Copy the data exactly from the line that contains "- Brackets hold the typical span" through the line that contains "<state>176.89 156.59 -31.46", keeping both end lines and leaving out everything else.

*** Begin section ***

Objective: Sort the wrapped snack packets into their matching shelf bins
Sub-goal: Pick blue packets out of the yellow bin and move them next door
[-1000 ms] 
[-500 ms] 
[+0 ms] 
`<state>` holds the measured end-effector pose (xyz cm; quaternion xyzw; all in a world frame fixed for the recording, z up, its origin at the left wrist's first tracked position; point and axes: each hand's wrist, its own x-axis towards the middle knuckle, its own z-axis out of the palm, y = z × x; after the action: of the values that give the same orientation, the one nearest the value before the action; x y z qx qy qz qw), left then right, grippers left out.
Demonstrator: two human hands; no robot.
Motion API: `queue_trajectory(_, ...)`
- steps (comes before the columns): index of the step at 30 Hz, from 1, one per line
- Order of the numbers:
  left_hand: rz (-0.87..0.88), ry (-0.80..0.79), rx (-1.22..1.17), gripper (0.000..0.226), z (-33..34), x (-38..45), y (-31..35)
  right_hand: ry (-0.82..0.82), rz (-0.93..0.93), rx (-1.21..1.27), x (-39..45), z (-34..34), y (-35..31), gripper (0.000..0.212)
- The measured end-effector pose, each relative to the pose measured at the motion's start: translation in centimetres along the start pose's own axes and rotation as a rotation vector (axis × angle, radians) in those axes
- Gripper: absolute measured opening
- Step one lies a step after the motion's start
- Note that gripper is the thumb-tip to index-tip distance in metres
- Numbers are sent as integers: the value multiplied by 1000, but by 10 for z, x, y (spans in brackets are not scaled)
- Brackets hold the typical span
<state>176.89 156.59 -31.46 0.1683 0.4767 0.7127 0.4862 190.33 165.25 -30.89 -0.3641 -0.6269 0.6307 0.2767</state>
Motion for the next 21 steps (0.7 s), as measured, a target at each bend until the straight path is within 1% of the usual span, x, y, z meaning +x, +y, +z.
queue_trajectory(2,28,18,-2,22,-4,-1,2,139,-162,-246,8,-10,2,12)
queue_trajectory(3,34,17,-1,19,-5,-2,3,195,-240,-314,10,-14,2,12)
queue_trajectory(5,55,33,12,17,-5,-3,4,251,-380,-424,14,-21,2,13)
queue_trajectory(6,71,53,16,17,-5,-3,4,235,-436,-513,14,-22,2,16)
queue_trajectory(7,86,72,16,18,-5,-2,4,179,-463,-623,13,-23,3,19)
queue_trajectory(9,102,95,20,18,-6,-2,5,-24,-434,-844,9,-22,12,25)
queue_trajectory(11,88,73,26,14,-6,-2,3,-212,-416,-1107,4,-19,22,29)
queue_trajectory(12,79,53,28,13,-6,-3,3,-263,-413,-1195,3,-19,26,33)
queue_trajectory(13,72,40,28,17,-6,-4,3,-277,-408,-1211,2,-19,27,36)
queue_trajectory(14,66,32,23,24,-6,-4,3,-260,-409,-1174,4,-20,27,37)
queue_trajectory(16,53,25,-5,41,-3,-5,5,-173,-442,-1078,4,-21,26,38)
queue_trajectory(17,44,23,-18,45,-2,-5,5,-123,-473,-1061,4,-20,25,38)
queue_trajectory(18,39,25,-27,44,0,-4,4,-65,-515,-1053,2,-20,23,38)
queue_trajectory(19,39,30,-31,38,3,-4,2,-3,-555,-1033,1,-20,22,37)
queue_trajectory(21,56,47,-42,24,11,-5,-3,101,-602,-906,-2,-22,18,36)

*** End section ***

Solution for this exercise
- Brackets hold the typical span
<state>176.89 156.59 -31.46 0.1683 0.4767 0.7127 0.4862 190.33 165.25 -30.89 -0.3641 -0.6269 0.6307 0.2767</state>

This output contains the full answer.